▶ _What you have to do_
Using the material below, state how many of its lines contain the string "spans", with no other words.

▶ _Dataset excerpts_
----

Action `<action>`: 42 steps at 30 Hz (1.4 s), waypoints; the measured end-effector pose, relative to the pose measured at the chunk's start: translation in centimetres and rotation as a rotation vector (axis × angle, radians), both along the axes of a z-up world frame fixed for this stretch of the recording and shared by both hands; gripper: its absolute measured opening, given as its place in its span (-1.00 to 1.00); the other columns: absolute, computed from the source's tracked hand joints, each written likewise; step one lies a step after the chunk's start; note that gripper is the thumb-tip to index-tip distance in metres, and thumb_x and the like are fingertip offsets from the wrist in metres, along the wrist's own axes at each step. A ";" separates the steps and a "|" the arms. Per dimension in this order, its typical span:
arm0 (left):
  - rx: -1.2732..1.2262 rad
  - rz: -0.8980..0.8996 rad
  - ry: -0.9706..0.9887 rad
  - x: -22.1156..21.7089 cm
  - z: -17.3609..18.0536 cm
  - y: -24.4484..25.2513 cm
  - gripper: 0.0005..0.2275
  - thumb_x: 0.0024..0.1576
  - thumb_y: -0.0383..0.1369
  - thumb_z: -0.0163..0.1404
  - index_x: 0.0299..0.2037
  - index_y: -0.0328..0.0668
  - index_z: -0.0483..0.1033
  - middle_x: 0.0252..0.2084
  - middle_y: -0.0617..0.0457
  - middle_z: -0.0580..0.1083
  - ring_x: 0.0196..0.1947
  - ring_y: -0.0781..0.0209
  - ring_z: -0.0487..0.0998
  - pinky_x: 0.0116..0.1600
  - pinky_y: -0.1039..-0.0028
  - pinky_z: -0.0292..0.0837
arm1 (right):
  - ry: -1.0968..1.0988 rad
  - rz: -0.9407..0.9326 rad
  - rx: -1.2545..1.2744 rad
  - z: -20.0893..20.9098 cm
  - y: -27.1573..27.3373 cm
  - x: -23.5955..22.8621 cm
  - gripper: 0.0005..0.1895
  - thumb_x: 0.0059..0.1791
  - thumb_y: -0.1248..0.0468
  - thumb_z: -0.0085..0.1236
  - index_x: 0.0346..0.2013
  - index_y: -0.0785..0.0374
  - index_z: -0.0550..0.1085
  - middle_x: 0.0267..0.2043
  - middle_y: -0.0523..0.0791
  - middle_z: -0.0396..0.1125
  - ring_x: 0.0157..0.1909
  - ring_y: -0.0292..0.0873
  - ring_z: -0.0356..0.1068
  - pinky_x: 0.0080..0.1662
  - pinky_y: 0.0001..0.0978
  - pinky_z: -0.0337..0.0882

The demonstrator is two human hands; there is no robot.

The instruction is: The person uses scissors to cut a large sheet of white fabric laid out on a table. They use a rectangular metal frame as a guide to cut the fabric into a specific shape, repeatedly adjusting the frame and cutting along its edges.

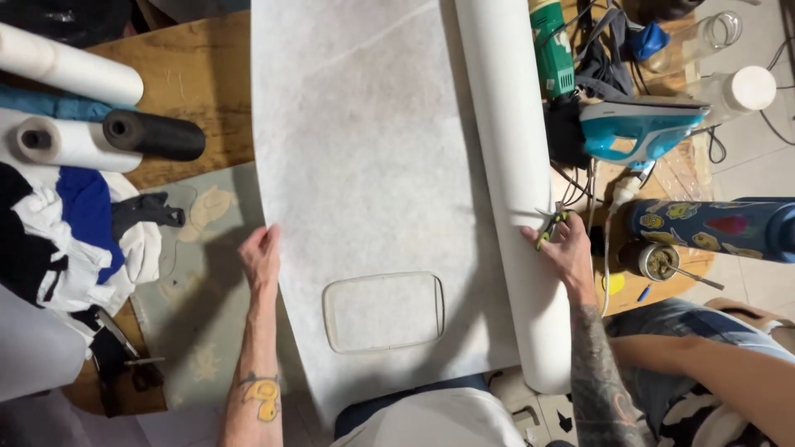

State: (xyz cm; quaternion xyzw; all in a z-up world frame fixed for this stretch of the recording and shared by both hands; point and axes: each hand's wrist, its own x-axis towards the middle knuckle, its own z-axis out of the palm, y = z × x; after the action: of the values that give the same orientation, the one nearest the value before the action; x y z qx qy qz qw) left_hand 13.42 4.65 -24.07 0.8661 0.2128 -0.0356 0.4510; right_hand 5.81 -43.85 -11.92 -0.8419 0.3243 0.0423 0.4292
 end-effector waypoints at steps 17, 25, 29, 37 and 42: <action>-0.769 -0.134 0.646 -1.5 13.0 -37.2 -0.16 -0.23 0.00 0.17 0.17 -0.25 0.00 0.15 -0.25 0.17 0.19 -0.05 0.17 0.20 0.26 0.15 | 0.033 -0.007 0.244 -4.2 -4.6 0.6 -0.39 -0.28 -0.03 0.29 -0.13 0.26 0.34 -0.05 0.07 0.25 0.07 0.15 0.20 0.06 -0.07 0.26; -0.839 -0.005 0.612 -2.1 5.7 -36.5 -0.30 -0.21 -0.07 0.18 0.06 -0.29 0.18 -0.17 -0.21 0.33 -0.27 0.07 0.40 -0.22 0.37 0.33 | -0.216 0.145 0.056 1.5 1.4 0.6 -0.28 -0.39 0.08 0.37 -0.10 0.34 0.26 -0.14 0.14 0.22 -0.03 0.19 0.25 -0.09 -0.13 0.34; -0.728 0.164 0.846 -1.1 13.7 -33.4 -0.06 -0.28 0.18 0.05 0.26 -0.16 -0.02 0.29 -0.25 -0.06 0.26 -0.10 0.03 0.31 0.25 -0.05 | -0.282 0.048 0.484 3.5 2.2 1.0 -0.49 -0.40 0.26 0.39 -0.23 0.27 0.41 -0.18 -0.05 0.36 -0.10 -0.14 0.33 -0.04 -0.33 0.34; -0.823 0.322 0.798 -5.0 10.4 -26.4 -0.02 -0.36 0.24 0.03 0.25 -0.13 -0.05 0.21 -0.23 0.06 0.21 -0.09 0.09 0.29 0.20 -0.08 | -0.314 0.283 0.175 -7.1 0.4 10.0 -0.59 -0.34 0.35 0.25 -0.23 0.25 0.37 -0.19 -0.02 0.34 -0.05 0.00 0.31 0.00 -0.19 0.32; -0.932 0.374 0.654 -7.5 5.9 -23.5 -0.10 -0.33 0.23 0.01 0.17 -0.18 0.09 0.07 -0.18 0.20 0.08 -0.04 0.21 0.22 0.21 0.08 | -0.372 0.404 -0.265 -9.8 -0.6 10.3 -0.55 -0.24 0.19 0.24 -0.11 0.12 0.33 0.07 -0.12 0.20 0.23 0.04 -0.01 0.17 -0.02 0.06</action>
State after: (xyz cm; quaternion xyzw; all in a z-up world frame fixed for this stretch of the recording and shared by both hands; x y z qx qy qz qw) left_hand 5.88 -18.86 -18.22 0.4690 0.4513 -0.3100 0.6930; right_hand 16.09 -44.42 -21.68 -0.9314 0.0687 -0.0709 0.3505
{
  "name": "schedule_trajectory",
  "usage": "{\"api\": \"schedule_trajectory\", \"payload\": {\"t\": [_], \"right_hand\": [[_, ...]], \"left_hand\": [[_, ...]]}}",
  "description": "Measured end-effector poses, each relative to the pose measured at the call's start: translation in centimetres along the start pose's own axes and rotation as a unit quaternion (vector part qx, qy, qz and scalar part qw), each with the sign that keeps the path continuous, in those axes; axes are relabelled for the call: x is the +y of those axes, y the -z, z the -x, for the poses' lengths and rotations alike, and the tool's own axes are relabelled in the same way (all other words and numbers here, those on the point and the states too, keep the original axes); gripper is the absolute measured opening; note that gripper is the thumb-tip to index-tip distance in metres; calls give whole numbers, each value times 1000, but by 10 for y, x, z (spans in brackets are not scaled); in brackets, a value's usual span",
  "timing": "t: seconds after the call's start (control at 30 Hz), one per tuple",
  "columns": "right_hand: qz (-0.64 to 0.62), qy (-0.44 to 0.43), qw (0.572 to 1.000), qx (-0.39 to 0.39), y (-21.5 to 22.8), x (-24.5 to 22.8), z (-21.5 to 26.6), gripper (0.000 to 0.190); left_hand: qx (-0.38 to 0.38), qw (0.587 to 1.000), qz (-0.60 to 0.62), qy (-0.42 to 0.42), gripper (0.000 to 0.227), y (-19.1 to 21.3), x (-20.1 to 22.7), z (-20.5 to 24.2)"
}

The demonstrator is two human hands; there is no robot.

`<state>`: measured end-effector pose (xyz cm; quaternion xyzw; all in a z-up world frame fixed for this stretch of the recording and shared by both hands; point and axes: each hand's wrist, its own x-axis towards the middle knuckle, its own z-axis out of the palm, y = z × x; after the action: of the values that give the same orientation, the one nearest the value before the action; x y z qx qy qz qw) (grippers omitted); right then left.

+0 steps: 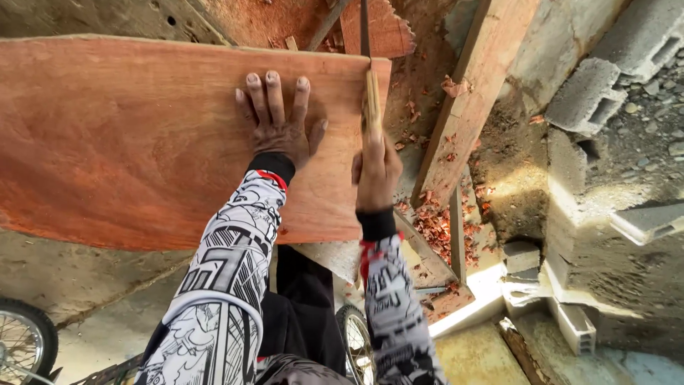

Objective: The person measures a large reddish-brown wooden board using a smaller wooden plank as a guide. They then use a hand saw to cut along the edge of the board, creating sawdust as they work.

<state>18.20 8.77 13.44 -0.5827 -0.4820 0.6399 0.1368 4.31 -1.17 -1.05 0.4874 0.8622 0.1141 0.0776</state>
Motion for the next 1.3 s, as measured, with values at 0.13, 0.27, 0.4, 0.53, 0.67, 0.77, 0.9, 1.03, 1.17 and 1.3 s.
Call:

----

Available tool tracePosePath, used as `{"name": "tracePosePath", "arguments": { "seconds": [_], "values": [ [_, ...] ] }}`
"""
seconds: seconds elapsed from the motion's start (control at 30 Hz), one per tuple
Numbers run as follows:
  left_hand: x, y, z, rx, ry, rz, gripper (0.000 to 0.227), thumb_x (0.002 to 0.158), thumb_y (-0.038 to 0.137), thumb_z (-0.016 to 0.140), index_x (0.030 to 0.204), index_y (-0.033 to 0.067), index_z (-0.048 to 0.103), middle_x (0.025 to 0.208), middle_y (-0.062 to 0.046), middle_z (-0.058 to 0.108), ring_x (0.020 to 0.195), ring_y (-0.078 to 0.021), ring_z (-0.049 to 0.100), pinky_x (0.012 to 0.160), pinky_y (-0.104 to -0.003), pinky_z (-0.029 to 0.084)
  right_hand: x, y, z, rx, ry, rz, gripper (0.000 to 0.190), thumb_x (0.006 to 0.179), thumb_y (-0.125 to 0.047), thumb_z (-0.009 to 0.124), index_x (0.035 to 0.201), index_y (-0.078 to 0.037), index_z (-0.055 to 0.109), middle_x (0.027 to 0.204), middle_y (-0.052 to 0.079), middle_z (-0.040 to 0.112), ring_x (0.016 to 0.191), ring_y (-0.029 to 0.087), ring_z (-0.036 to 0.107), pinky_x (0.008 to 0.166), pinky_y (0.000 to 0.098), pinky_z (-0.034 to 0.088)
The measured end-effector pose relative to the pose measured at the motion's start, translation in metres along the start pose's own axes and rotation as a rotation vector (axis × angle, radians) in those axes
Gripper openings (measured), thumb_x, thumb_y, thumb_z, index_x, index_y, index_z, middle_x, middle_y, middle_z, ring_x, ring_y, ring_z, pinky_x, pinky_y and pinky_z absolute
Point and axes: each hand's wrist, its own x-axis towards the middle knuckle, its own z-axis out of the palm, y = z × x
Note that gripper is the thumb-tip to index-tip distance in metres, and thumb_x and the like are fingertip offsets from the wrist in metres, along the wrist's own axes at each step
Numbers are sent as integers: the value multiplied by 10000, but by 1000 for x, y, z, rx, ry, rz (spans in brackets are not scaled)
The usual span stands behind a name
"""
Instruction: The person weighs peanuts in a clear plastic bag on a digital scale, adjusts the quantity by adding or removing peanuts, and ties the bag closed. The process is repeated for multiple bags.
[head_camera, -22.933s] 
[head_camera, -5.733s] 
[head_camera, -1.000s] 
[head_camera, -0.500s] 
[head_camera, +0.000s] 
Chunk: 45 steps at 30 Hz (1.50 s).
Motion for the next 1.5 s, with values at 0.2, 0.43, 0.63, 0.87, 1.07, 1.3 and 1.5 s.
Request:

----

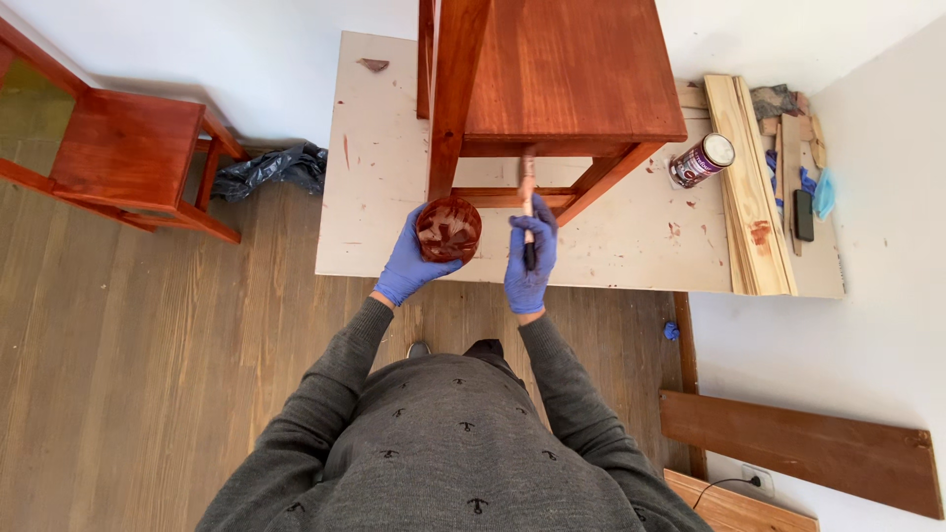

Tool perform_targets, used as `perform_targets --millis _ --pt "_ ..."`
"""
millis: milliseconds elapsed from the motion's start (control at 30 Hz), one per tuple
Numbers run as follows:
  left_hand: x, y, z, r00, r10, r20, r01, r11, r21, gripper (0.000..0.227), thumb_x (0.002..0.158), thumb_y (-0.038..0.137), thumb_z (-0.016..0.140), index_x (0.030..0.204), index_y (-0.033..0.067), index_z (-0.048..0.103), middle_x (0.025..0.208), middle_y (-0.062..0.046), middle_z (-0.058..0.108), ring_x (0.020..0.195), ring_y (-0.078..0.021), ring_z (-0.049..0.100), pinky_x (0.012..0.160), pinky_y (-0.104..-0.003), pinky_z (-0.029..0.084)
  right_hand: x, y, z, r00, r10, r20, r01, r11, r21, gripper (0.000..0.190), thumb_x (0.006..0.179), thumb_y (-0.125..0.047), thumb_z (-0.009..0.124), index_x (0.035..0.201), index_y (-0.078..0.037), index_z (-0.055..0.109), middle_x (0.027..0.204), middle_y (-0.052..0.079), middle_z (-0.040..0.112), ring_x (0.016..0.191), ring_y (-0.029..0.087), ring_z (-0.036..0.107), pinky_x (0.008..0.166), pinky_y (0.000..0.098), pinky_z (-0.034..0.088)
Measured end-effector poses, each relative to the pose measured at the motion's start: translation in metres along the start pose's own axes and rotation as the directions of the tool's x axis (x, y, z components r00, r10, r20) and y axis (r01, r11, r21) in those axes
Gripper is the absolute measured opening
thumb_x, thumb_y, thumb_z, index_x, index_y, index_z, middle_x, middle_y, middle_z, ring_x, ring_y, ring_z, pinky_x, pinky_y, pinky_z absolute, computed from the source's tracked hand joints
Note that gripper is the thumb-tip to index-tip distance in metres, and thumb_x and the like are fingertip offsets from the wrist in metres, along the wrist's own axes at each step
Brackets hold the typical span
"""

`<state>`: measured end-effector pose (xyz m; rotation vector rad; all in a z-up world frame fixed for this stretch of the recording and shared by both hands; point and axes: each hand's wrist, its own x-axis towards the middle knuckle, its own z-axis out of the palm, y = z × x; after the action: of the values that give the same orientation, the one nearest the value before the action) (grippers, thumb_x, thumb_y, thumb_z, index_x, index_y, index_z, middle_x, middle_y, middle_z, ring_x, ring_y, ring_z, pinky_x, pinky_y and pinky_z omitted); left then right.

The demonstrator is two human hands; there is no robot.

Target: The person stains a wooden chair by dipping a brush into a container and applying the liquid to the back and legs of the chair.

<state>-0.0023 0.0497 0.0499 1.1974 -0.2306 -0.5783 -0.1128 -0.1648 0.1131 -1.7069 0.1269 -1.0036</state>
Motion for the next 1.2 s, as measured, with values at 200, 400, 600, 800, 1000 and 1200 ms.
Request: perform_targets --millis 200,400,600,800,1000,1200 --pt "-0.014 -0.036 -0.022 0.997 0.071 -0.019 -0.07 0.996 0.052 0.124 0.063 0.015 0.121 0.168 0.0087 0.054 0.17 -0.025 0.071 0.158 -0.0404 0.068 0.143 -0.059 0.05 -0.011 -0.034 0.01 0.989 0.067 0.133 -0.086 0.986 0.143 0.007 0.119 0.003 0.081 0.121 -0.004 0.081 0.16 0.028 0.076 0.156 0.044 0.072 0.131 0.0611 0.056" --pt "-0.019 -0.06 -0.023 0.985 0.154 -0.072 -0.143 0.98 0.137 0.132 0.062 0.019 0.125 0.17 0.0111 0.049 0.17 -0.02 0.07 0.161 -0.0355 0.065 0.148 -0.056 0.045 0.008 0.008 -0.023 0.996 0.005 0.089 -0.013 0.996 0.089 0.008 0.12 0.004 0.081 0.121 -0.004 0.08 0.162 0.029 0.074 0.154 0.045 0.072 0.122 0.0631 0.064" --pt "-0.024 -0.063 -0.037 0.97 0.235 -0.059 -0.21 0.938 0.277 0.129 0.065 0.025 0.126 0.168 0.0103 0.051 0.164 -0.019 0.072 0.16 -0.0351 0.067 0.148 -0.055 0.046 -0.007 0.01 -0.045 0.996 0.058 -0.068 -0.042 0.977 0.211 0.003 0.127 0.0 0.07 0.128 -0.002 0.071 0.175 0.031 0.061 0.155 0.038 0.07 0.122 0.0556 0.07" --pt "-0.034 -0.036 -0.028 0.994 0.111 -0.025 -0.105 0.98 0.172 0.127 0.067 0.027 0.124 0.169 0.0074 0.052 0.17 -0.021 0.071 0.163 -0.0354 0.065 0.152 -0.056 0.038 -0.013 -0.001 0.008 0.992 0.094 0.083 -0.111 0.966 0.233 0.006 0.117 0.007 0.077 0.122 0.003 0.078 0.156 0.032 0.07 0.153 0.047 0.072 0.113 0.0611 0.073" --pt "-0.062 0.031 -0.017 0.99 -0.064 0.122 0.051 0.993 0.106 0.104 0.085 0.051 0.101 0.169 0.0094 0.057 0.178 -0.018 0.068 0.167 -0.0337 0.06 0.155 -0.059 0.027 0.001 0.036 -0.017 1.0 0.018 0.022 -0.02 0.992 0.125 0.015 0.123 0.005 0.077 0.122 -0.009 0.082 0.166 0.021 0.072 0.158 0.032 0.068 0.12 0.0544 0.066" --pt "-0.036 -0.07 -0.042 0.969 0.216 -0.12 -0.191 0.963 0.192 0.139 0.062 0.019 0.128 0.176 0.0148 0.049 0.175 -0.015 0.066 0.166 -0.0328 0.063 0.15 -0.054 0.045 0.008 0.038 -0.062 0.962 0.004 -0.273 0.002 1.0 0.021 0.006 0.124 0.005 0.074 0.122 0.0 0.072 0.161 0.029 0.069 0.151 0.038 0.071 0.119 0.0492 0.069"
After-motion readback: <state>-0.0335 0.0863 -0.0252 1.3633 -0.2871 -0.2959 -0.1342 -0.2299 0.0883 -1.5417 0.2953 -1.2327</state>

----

▶ _Answer to the problem_
2